A day devoted to wrestling with technology – fending off an online scam bombardment and trying to get my new printer working. After an hour and ten minutes on the phone with a helpful, if sometimes bemused, operative, I do at least have a working printer. Long may it last (and thereby buck my past record with printers).
  On the upside, my spirits were lifted by the sight of a belated swift circling desultorily over the garden – just when I thought I'd seen my last of the year.
  But to the matter in hand: the novels of Auberon Waugh. I have now read his second, Path of Dalliance, published in 1963. A kind of modern picaresque, it's a less ambitious affair than his debut, The Foxglove Saga – looser, more relaxed, even a little baggy (it could have shed thirty or forty pages). But it's every bit as funny – which is rather the point with comic novels, though sometimes you'd never know it – and it's written throughout in Waugh's beautifully managed prose, with never a dead sentence.
  Like The Foxglove Saga, Path of Dalliance begins at Cleeve, the Catholic school, whence it follows several ex-pupils out into the world – chief among them, Jamey Sligger, an ineffectual, slightly priggish (but in practice often amoral) young innocent who hasn't much of a clue about the outside world. He is off to Godolphin Hall, a highly exclusive Oxford college where he is to share rooms with his rich Cleeve friend Guy Frazer-Robinson. Jamey finds Oxford life as bewildering as everything else, and blunders through it in much the same way as he will blunder (after his inevitable sending down) through his first foray into the world of work – as a journalist, for heaven's sake.
  Waugh's satirising of student life at Oxford – the endless talking (in lieu of doing), the intrigues and snobbery, the posing, the casual cruelty, the abortive love affairs and, in particular, the mad world of student activism – is spot-on. It's striking how little the idiocies of the student left have changed in the half century since Path of Dalliance. though perhaps their methods are rather less insanely devious than the futile plots hatched by the activists of yesteryear. The fellow students who cross Jamey's path are a mixture of university types and more convincingly drawn individuals – and the latter category also includes Mrs Price-Williams, principal of St Rachel's, and her husband, a philosophy don with infantile urges. Later there is some satirising of the modern art market which is rather more, er, broad brush, but Waugh's picture of life in newspaper journalism in the days when the print unions still ruled is much more successful.
 As he blunders through Oxford, and for some while after, Jamey remains under the influence of Cleeve, sending regular reports to one of the Brothers – and of his monstrous, endlessly embarrassing mother, who is perhaps the strongest character in the book.
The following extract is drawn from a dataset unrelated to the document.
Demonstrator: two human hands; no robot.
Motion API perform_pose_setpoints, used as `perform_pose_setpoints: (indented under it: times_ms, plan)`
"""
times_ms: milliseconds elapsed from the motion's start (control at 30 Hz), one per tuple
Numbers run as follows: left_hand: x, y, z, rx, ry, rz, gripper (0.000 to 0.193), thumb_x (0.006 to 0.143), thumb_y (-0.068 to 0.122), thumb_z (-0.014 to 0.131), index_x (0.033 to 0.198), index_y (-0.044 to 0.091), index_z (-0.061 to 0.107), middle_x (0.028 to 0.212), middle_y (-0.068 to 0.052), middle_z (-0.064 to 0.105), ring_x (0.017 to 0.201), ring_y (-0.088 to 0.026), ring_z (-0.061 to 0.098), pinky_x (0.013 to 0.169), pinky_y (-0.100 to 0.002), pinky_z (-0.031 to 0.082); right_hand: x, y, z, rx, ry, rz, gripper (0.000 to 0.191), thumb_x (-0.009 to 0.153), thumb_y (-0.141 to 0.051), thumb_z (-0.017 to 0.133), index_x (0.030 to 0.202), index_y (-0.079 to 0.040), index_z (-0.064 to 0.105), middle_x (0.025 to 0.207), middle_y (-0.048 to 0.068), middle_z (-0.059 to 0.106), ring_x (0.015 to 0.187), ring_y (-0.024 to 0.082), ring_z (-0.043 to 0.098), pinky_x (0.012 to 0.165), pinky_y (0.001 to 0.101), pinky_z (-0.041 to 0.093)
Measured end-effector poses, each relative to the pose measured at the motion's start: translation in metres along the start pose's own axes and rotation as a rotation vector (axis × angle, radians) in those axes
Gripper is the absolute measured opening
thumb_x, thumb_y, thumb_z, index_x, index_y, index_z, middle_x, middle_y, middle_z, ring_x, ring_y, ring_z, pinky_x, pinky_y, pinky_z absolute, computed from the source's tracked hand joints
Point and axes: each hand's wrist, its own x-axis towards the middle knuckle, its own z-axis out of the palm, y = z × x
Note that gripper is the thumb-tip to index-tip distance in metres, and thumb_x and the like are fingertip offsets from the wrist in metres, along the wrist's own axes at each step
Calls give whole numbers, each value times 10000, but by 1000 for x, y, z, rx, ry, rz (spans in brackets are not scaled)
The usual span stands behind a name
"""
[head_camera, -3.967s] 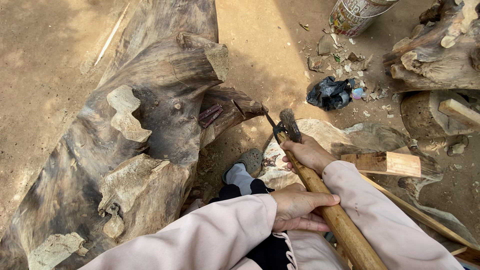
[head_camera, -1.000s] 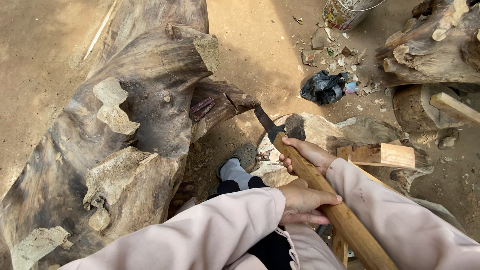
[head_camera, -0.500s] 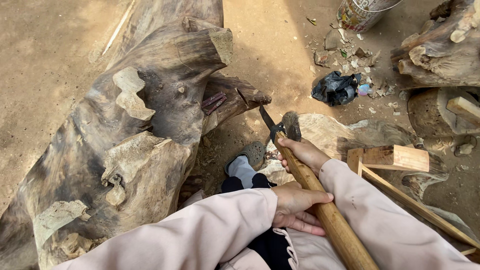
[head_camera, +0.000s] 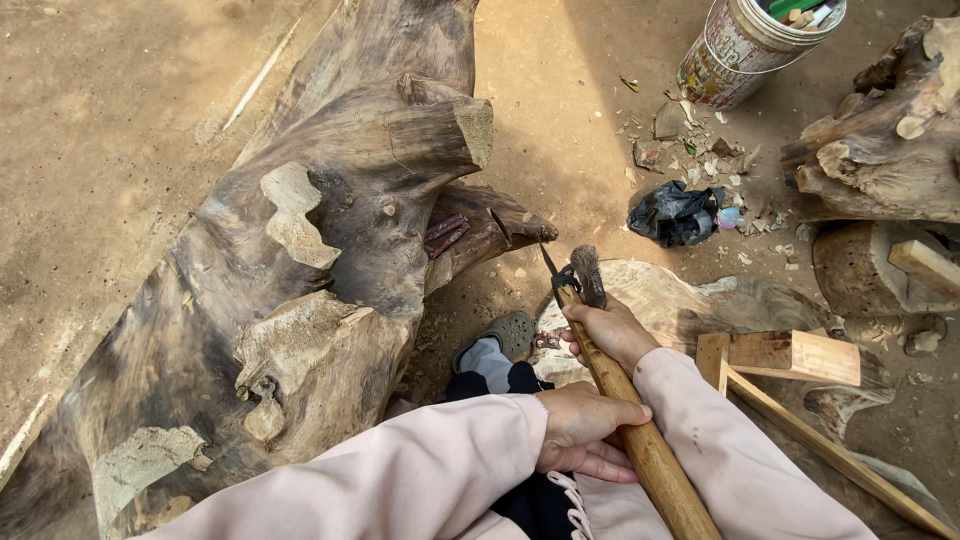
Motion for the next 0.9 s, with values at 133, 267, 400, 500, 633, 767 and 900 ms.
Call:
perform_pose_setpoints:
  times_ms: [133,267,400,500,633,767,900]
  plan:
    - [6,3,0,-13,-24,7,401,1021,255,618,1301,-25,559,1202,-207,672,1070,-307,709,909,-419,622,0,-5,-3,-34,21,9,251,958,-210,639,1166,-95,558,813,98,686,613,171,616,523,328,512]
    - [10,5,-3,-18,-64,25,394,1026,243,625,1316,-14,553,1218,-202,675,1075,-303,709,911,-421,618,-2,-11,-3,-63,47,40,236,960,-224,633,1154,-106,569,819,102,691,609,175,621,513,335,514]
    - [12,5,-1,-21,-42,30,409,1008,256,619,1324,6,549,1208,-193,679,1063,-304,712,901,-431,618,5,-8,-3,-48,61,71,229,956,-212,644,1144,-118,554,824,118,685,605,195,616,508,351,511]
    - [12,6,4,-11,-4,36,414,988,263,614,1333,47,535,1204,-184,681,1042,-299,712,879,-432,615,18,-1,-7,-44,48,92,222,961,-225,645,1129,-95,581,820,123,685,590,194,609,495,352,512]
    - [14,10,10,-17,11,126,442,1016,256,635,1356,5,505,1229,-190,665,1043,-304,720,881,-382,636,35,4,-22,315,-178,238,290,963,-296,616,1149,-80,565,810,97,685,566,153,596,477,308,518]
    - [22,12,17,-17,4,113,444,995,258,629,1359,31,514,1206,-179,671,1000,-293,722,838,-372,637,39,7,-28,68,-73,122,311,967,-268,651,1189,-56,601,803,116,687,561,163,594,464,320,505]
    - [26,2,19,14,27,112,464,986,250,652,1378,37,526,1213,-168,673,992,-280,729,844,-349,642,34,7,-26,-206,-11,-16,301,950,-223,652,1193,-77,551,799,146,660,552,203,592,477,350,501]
By the end of the story Jamey is, perhaps, beginning to break free and grow up, but you wouldn't want to bet on it. Path of Dalliance ends back at Cleeve with a reunion of old boys and others. It's a satisfying and immensely enjoyable read, and surely deserves to be reprinted. My copy was reissued by Robin Clark, along with the other novels, in the Eighties – and that was a long time ago.